# A new color at Kickapoo!



## Dona (Sep 29, 2008)

I have done something I've been wanting to do for a long time, and have acquired a horse big enough for my grandkids to ride. He's a 3 1/2 year old POA...Leopard App! He is 13.2 hands high, so is big enough that even I can ride occassionally.

Here is "Cherokee"






















The mini in the photo with him is a 38" one....so that gives you an idea of his size. He is very gentle with an "old horse" disposition. Stands well for farrier work, loads easily, very calm & gentle. He hasn't been broken to ride yet tho....so that will be my next priority.

I will be bringing him home in a few weeks......so, now I need to find a saddle & bridle that would fit this size pony.

I've had horses in the past (many years ago) but have never had a horse this "small" before, so don't know if a regular horse saddle & bridle would fit or not.

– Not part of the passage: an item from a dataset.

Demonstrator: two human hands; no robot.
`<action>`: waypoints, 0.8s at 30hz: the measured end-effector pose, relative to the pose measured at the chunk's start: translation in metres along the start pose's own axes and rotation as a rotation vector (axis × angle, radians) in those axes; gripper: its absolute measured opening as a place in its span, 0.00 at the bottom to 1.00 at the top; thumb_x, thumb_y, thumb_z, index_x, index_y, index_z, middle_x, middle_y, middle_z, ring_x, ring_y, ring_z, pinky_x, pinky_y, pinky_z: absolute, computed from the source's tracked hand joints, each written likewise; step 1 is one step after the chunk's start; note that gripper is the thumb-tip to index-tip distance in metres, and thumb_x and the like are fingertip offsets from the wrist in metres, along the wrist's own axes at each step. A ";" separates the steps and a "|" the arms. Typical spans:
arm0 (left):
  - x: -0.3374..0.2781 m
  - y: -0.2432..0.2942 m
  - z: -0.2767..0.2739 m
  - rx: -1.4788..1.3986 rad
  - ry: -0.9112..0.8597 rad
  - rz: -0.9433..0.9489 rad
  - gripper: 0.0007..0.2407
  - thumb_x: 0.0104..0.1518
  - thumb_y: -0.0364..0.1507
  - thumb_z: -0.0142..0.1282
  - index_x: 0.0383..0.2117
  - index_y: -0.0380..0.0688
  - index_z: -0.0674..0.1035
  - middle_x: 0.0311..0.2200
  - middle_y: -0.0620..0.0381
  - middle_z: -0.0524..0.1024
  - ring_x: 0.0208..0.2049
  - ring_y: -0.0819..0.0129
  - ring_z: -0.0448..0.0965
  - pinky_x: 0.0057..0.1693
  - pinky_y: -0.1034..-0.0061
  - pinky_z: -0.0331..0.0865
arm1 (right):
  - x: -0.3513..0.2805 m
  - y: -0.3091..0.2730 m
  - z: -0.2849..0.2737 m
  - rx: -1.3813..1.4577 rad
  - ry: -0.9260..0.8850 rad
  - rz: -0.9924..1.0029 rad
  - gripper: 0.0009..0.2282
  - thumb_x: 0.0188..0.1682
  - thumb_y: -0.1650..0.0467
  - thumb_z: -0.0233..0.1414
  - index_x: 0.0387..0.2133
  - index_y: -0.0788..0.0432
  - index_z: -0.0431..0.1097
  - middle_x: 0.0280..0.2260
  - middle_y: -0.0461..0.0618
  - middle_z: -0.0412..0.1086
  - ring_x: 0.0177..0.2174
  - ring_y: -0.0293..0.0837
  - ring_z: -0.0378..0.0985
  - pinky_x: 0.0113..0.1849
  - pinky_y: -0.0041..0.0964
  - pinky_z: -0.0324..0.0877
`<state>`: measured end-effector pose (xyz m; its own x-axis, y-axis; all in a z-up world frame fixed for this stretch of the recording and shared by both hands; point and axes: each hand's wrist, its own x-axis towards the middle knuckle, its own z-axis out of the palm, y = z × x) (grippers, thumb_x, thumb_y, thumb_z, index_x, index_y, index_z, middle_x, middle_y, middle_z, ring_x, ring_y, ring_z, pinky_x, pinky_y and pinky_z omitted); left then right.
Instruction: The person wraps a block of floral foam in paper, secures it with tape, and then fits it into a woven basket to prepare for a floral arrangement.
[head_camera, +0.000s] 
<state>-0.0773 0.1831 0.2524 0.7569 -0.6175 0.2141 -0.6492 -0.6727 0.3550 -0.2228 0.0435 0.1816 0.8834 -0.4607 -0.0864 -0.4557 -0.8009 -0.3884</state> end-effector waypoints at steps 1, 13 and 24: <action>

Any suggestions?????????????


----------



## Leeana (Sep 29, 2008)

He is beautiful Dona





Congrats..i bet you and the children will have a ton of fun with him


----------



## Filipowicz Farm (Sep 29, 2008)

Beautiful Congratulations.


----------



## hairicane (Sep 30, 2008)

Oh he is beautiful!! I just love appys of all sizes, enjoy him


----------



## AppyLover2 (Sep 30, 2008)

Ahhhhh A leopard - my favorite! Very nice.


----------



## Celtic Hill Farm (Sep 30, 2008)

Nice horse, what is he going to do western or english?


----------



## jleonard (Sep 30, 2008)

He's cute! Your saddle will probably fit, as long as the gullet is the correct width, but you will most likely need a pony bridle. He looks like he will be lots of fun! Congrats


----------



## Coventry Lane Farm (Sep 30, 2008)

Nice colorful appaloosa pony Dona ~ You will tons of fun with him I am sure, Congrats on your new fellow !


----------



## Marty (Sep 30, 2008)

I love him Dona!

Love the breed for kids.

Try a cob size bridle and a kids youth saddle say a 13 inch or so would have short skirt on it most likely, easy to find!


----------



## Jill (Oct 1, 2008)

He is beautiful, Dona!!!


----------



## The Simple Life Farm (Oct 3, 2008)

Oh My!!!!!!!! I am seeing many spots.... very handsome man!!!!!!


----------



## tracerace (Oct 4, 2008)

Hi Dona,

I have a POA the same size as your gorgeous new boy but mine has "No spots! No spots at all!" (Remember that line from 101 Dalmations?).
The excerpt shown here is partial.